От неожиданности я сел и открыл глаза. В капсуле, естественно, никого, не считая меня.
— Кто это сказал, уж не ты ли? — идиотски вытаращился я на ящик комбайна. Голос сбивал с толку. Он точь в точь дублировал вокал соседки по лестничной площадке по фамилии Кошелева. Соседка была громогласная, толстая, склочная дура. От нее весь подъезд плакал пять пет совместного проживания. На воспоминания времени не дали:
— Кто ж еще? Надеюсь, что ты не успел окрестить меня каким-нибудь идиотским прозвищем?! — это было изречено утверждающе. Блок вопросительно засопел. Я неловко поднялся, извлек из синтезатора чашечку кофе, выпил и только потом сказал, что точно, не успел.
— Мое имя, — сообщил блок, — Валькирия Нимфодоровна Энтих, и никак иначе! Лучше всего, если безо всяких там «Валь», а просто по имени-отчеству. Да! А как тебя зовут?
— Яестьхочу, — прорычал я сквозь прекрасные двухдюймовые клыки, — Пожрать сготовь. А зовут меня Андреем.
От злости я забыл, что интельблок еще не до конца подсоединен к юниверскафу и поэтому управлять синтезатором не может.
— Я не могу, — сказал блок тоном ниже, — Знаю, как это делать, но не могу.
— Прости, сейчас я подключу тебя полностью, — пробормотал я, и тем вызвал поток упреков. Установка не заняла много времени, и это время Валькирия молчала по простой и понятной причине. Зато сразу по подсоединении мои слуховые проходы плотно закупорили жалобы, нотации и обвинения во всевозможных грехах.
Я пребывал в полном отчаянии, проклинал свой авантюризм и все такое прочее, пока ноздри не уловили божественный запах жаркого. Оно, жаркое, немного меня примирило с этой ужасной личностью.
Тем временем Валькирия изволила рассматривать меня, от ее пристального взгляда стало не по себе.
Обнаружа силовые манипуляторы, капсула дождалась конца трапезы и бесцеремонно выдрала из рук тарелку:
— Ты только взгляни на себя как можно было дойти до такого уродского вида?

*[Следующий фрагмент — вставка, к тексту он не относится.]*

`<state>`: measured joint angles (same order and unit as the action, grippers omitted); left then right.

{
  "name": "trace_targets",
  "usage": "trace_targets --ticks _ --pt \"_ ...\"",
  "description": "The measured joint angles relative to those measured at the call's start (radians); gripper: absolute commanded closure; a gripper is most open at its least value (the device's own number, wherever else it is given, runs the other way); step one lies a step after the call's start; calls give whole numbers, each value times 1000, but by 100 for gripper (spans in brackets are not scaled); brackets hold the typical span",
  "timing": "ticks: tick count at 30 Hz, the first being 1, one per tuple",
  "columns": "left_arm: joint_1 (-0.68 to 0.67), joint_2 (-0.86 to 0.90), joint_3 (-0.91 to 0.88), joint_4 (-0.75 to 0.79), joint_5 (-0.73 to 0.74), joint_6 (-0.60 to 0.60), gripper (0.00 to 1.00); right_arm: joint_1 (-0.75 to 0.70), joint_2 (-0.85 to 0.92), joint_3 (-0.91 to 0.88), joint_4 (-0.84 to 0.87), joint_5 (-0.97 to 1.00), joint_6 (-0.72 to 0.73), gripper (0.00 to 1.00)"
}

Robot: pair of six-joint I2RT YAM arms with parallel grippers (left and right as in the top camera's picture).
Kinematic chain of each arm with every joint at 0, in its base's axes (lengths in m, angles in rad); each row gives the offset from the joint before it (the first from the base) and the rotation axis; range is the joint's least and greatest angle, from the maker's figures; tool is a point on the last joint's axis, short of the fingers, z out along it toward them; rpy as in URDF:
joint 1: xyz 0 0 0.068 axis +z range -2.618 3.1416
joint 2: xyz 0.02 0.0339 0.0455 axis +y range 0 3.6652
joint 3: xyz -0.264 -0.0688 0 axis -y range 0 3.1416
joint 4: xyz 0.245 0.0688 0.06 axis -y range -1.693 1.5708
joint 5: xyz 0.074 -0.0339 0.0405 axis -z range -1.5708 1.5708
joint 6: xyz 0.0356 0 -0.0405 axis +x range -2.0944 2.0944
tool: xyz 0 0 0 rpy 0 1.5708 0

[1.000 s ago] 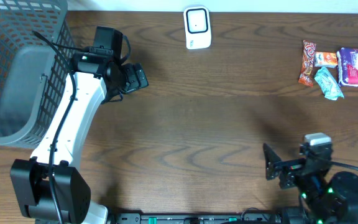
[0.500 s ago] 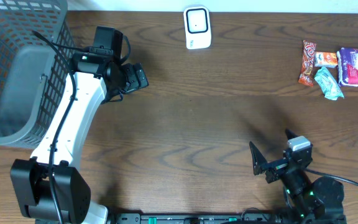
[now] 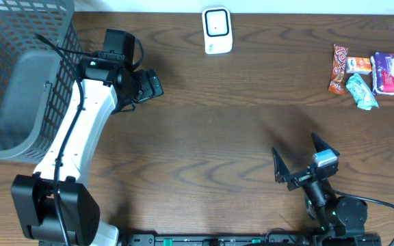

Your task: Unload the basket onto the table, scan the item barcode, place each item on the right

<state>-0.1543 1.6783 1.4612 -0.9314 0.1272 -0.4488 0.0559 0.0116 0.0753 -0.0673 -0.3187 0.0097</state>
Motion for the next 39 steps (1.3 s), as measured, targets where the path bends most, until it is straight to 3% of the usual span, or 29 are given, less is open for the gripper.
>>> trace_targets --ticks 13,23,39 --pt "0 0 0 0 0 0 2 0 0 -65 109 47 4 1" --pt "0 0 0 0 0 0 2 0 0 -66 11 105 18 1" --pt "0 0 0 0 0 0 2 0 0 -66 -3 245 72 1"
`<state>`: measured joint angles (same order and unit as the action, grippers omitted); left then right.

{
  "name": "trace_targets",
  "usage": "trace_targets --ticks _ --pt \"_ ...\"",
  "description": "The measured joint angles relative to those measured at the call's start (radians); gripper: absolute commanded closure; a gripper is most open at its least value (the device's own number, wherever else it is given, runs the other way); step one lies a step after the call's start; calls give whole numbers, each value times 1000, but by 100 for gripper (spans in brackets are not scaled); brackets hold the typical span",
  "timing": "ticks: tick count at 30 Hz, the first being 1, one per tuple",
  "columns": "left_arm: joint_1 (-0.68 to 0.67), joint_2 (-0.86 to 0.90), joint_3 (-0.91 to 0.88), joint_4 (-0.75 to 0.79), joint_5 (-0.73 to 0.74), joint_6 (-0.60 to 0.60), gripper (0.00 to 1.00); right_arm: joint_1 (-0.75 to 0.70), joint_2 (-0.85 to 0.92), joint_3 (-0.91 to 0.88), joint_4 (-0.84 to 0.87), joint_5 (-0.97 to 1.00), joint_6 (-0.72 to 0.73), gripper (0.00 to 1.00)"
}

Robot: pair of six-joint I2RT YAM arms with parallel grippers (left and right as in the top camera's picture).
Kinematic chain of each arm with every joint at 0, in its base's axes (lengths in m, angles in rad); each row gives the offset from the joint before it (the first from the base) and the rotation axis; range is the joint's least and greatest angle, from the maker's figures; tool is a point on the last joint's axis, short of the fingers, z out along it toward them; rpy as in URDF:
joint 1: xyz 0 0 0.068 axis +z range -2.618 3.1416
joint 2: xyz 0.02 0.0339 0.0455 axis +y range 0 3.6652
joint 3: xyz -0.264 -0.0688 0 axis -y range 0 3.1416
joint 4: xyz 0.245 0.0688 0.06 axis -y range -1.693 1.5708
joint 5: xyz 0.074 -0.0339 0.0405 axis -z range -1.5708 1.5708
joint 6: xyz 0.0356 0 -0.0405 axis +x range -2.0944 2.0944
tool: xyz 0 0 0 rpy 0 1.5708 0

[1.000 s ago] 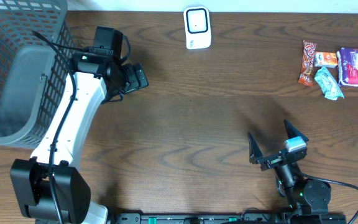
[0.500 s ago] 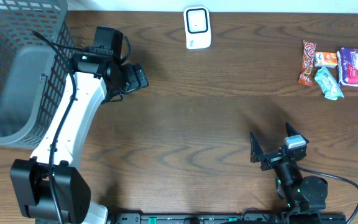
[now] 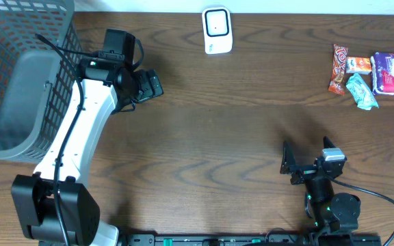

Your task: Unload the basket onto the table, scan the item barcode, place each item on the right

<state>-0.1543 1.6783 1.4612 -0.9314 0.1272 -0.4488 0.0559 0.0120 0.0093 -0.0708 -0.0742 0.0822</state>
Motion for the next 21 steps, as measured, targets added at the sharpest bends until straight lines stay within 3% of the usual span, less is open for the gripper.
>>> trace_targets --ticks 21 --pt "0 0 0 0 0 0 2 0 0 0 -3 27 -42 1"
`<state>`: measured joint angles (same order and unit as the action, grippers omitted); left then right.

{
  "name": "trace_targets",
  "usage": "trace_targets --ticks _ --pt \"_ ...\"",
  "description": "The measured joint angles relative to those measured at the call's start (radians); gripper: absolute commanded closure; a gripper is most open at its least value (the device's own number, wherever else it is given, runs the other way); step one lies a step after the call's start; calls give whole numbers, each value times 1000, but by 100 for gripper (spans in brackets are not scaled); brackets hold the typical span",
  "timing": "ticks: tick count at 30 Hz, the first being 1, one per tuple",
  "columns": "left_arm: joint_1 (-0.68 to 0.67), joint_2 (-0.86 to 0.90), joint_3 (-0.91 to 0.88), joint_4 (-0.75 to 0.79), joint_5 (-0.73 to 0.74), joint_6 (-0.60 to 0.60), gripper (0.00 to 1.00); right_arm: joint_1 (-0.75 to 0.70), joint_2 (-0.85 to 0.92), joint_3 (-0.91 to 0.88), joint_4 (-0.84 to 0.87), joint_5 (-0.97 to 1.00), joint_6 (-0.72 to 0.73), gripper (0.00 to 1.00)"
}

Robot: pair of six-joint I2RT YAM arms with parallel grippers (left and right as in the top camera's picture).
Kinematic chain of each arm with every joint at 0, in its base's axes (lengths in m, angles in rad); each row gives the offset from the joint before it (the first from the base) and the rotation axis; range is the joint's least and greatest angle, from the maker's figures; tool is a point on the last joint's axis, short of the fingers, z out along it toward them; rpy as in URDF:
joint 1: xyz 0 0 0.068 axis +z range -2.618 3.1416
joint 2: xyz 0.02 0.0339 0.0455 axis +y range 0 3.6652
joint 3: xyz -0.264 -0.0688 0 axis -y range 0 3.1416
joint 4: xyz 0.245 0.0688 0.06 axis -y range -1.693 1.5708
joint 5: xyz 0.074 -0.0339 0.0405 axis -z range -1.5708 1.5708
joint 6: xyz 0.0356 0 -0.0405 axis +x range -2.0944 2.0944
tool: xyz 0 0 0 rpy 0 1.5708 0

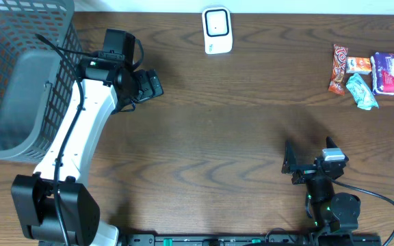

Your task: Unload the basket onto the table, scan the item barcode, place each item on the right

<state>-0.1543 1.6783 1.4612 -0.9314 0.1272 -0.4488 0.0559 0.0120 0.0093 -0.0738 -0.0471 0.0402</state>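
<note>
The white barcode scanner (217, 29) stands at the table's far edge, in the middle. Several snack packets (373, 72) lie in a cluster at the far right: a red-orange one, a teal one, and a purple-and-white pack. My left gripper (152, 85) hovers left of the scanner, beside the basket. It looks shut and holds nothing. My right gripper (310, 152) sits low at the front right, far from the packets. Its fingers are spread apart and empty.
A large grey mesh basket (19, 41) fills the far left corner. The white left arm (81, 123) runs diagonally along its right side. The dark wooden table (217, 123) lies between both grippers, the scanner and the packets.
The right gripper has shifted a hair to the right. The left arm, scanner and packets are where they were.
At first my right gripper stood at the front right with its fingers spread wide on a diagonal. Later it had turned and lay slightly further right, and it stays there now. The left arm, the scanner and the packets kept their places throughout.
</note>
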Motion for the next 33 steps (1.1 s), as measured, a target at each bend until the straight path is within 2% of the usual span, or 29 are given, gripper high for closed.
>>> trace_targets --ticks 33 --pt "0 0 0 0 0 0 2 0 0 0 -2 18 1 1"
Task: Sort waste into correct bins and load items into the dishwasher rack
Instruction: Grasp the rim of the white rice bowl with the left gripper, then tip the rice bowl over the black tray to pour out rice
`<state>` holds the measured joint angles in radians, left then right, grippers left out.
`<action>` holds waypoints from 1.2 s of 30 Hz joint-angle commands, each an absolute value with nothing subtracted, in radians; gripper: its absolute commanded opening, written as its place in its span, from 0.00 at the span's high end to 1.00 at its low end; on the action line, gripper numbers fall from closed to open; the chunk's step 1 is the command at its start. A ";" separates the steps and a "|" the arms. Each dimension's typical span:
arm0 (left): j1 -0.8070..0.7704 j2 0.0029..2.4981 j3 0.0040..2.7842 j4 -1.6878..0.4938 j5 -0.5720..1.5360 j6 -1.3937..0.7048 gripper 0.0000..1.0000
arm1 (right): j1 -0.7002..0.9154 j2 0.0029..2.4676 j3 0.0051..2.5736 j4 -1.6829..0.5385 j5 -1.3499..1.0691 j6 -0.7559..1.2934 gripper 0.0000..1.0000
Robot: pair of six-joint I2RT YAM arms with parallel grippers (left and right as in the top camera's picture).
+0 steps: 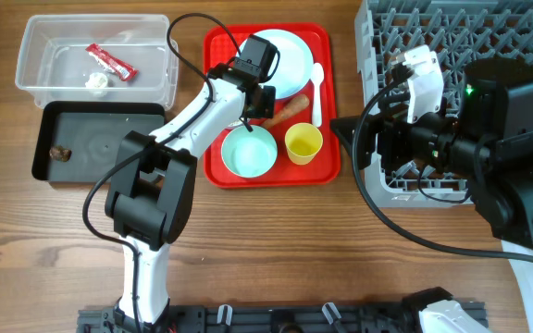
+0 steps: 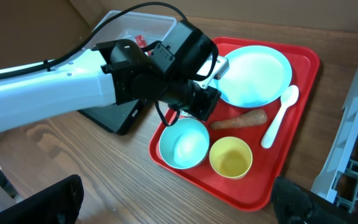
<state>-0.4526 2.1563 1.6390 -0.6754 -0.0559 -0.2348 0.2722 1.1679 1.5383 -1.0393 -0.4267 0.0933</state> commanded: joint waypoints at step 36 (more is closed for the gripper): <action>0.159 1.662 1.650 -1.288 0.461 0.008 0.96 | 0.277 1.177 1.557 -1.037 -0.430 0.105 0.02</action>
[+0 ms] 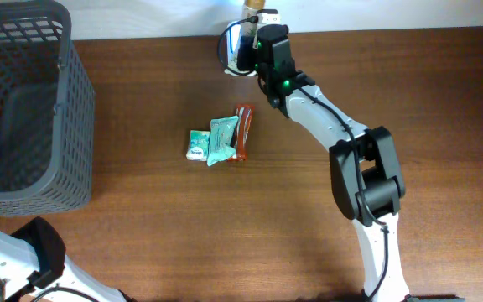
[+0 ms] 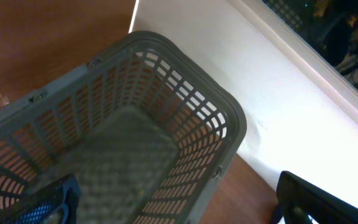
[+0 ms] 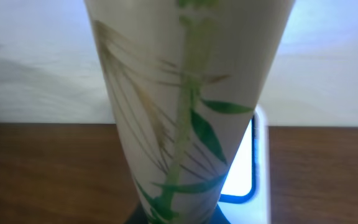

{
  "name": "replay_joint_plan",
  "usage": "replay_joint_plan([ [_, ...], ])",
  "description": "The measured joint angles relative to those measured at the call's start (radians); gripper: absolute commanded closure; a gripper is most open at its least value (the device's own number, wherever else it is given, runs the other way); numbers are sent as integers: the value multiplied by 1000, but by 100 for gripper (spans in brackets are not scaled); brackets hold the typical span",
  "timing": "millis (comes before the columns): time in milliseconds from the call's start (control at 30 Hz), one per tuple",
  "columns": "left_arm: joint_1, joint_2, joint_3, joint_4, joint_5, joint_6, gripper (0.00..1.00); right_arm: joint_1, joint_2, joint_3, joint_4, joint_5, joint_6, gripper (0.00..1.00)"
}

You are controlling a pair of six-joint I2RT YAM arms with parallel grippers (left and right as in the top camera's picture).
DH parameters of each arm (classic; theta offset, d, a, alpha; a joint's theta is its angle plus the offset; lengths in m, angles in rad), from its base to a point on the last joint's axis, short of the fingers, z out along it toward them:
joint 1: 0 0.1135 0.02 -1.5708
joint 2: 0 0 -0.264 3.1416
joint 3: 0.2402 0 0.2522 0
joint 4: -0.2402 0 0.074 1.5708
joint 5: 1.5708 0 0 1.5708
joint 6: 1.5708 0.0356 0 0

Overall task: Scan the item barcode
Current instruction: 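Move the white tube right and drop it at the table's right edge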

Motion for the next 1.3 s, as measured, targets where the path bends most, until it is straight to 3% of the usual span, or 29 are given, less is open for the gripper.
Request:
replay_joint_plan([
  [167, 0, 0, 0, 0, 0, 0, 1, -207, -109, 1, -263, 8, 112, 96],
  [367, 0, 0, 0, 1, 0, 0, 1, -723, -260, 14, -797, 39, 220, 96],
  [500, 0, 0, 0, 0, 0, 0, 1, -975, -231, -15, -939, 49, 302, 94],
  [533, 0, 0, 0, 0, 0, 0, 1, -1018, -229, -34, -955, 48, 314, 69],
  [600, 0, 0, 0, 0, 0, 0, 1, -1056, -227, -56, -965, 45, 322, 38],
  [667, 0, 0, 0, 0, 0, 0, 1, -1062, -227, -61, -964, 35, 316, 19],
  [800, 0, 0, 0, 0, 0, 0, 1, -1055, -238, -61, -966, -62, 281, 17],
  [967, 0, 0, 0, 0, 0, 0, 1, -987, -392, -57, -943, -410, 130, 11],
  [1100, 0, 0, 0, 0, 0, 0, 1, -745, -431, -42, -1024, -721, -51, 7],
  [1267, 0, 0, 0, 0, 0, 0, 1, -364, -358, -55, -996, -723, -126, 8],
  [1300, 0, 0, 0, 0, 0, 0, 1, -281, -308, -58, -948, -719, -110, 13],
])
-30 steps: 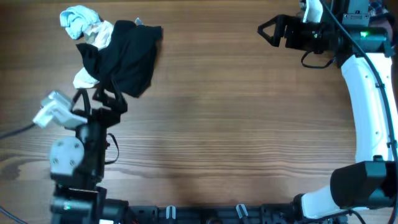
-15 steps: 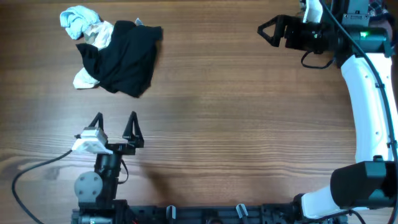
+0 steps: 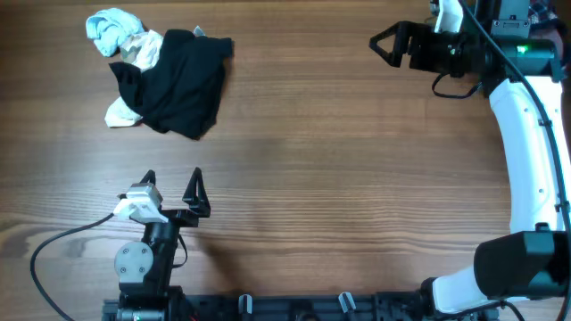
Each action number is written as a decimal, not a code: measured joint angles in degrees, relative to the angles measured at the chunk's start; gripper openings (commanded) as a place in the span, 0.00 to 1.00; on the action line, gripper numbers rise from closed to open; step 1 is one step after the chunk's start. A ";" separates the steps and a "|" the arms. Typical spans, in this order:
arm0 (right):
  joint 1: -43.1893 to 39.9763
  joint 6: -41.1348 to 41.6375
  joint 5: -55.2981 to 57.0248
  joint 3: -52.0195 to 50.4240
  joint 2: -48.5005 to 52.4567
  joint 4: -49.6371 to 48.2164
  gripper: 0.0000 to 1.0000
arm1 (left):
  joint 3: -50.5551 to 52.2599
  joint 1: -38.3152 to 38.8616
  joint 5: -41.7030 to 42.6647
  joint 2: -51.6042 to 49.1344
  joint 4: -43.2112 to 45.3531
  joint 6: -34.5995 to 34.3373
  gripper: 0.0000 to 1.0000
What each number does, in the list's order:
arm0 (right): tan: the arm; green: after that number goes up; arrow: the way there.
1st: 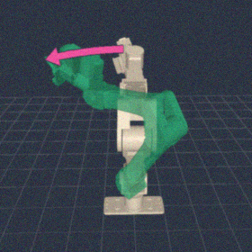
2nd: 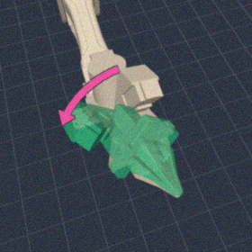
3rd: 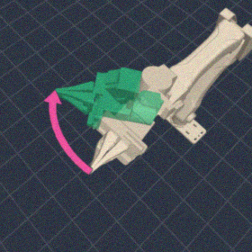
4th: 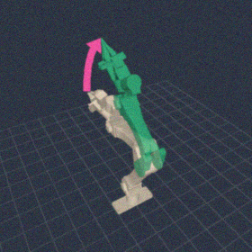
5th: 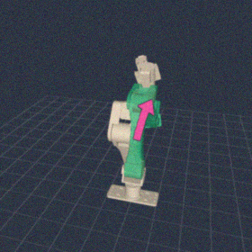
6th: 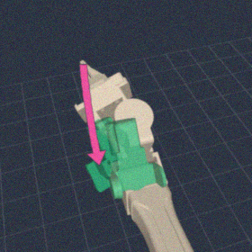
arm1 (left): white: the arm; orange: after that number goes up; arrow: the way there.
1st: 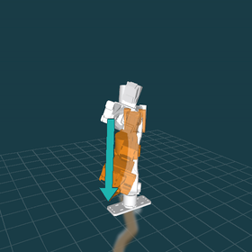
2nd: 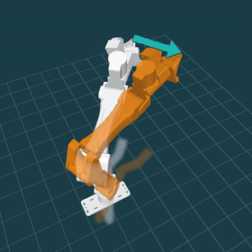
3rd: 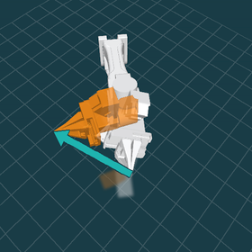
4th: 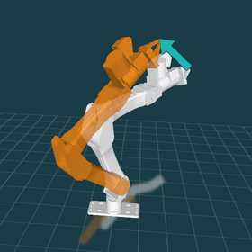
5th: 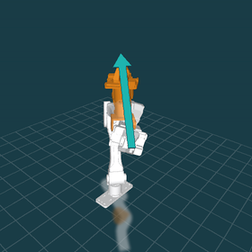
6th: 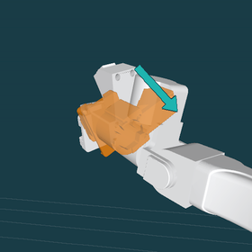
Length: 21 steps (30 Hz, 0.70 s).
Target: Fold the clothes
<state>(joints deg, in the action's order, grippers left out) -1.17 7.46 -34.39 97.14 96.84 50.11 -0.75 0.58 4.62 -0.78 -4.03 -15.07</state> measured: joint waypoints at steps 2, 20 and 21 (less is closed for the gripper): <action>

Пока я растерянно созерцал то, что доступно взгляду на себе, она переменила точку зрения:
— Нет уж, лучше молчи! Но помни, что теперь на борту есть дама, и она требует к Себе Элементарного Уважения! НАДЕЮСЬ, ТЫ НЕ ВОЗРАЖАЕШЬ?!!
Я старательно не возражал. Тогда меня усадили, намылили каким-то снадобьем, которое беспокойная машина походя изобрела, постригли и побрили, снабдили шортами из эластичной похожей на тонкую кожу ткани, заставили растопырить пальцы и выпустить когти, подвергли оные полировке после филигранной заточки. Все это промчалось как торнадо, и вид у меня, наверно, был после процедур столь же ошеломленный, как у несчастного, унесенного настоящим торнадо и оставшегося все же невредимым.
Меня покрутили в разные стороны, изрекли «Это уже на что-то похоже», потом потребовали навигационной информации. Чтобы перебросить данные побыстрей, я прибег к испытанному средству Кассама Счастливого — подключился нервной системой к инфотерминалу. Хотя это неприятно, но позволило переписать информацию в Валькирию без ее комментариев и другого нудежа.
Как только я отцепился от терминала, Валькирия, поворчав по инерции еще с минуту, наконец надолго оставила меня в покое, занявшись локацией отраженным лучом местной вселенной, а я облегченно выдохнул, перекусил с самым дрянным напитком из всего моего собрания — морским джином и снова завалился спать, пытаясь забыть про головную боль.
С этого дня прошло немало времени, прежде чем мы с моим кораблем привыкли друг к другу и научились ценить достоинства друг друга и еще больше времени понадобилось, чтобы научиться терпеть недостатки.